It started as the graphic art for an April 3, New Yorker cover and came to serve as a Twitter rallying cry for women surgeons across the globe.
Little did French artist Malika Favre know that her graphic art of 4 women surgeons in the operating room would become a “hear me roar” moment for female surgeons across the world. That twist of fate was thanks to Dr. Susan Pitt, an endocrinology surgeon at the University of Wisconsin, who issued a Twitter challenge to fellow woman surgeons, called the #NYerORCoverChallenge. Another hashtag commonly associated with the challenge is #ILookLikeASurgeon.
The challenge has been answered with hundreds of photos tweeted during the ensuing weeks. It was no surprise that several of the woman surgeons who practice at Akron Children’s Hospital were willing and able to take the challenge.

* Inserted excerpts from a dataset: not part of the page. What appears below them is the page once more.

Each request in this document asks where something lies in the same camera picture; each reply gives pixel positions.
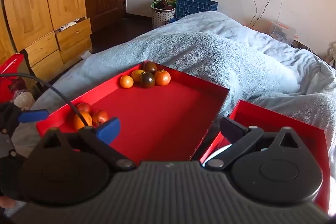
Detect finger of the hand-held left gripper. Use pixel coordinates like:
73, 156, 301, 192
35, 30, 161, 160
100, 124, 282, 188
0, 103, 49, 135

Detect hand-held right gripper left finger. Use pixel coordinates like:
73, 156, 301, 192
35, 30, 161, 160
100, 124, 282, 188
39, 117, 136, 171

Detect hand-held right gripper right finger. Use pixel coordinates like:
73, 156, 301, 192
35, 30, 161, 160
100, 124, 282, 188
205, 117, 302, 172

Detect red tomato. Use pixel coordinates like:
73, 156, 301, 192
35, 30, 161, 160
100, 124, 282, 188
76, 102, 91, 114
92, 110, 109, 127

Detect blue cartoon cat plate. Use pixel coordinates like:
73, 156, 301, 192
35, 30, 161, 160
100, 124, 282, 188
203, 145, 233, 161

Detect orange mandarin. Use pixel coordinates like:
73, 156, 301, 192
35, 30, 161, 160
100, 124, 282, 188
154, 69, 171, 86
73, 112, 93, 131

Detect large red tray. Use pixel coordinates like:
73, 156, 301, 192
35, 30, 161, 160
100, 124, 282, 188
36, 60, 230, 165

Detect round orange tomato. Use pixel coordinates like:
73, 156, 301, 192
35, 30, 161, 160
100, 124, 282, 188
120, 75, 134, 88

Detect red tray with plate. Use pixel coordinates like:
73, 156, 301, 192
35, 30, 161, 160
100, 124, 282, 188
199, 100, 331, 214

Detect small yellow kumquat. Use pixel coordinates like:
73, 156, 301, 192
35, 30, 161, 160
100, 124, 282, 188
131, 70, 146, 82

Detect dark green-brown tomato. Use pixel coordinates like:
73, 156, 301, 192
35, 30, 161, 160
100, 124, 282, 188
143, 62, 158, 74
140, 73, 155, 88

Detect light blue blanket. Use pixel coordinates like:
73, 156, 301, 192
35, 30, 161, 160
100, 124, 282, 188
12, 11, 336, 161

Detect clear plastic storage box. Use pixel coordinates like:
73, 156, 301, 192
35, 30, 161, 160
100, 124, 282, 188
269, 19, 299, 45

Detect wooden wardrobe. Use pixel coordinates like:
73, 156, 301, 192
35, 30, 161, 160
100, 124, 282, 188
0, 0, 93, 77

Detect white laundry basket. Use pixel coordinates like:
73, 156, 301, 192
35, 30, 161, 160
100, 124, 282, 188
150, 5, 176, 30

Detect blue plastic crate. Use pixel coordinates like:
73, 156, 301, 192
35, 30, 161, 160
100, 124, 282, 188
168, 0, 219, 24

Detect clothes in laundry basket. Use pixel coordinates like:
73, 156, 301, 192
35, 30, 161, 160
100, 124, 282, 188
152, 0, 177, 11

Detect black braided cable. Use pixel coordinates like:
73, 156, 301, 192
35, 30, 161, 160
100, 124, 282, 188
0, 74, 89, 127

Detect thin black charger cable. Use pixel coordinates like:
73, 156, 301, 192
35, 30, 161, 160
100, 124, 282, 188
249, 0, 283, 35

Pediatric neurosurgeon Dr. Tsulee Chen loves the idea behind the picture and she wanted to include the hashtag #WeARESurgeons
“We don’t just look like surgeons,” said Dr. Chen. “We are surgeons!”
Dr. Katherine Wolfe said she’s proud to be one of the 244 employed women physicians at Akron Children’s Hospital and she loves the sisterhood she finds with her fellow female surgeons. Their professional lives often overlap with their personal lives. For instance, Dr. Mancuso delivered Dr. Wolfe’s daughter, Kelsey. And Dr. Wolfe delivered Dr. Hughes’ son, Eric. Drs. Wolfe and Hughes enjoyed played rugby together at Case Western Reserve University.
“Personally, I think it is harder to be a mother and a surgeon than to be a woman and a surgeon. Us moms are always trying to find that perfect balance,” said Dr. Wolfe. “My kids are young but they already know what it means when my pager goes off. They bring my phone and pager to me.”
Finding a female pediatric orthopedic surgeon like Dr. Sheryl Handler is especially rare as very few orthopods are female due to the strenuous nature of the job. Dr. Handler keeps up a rigorous workout schedule to stay in shape for the OR.
“We’re definitely not delicate flower personalities,” said Dr. Wolfe. “My colleagues are not only my friends but also my doctors and my patients. What a strong, cool group of woman to be associated with!”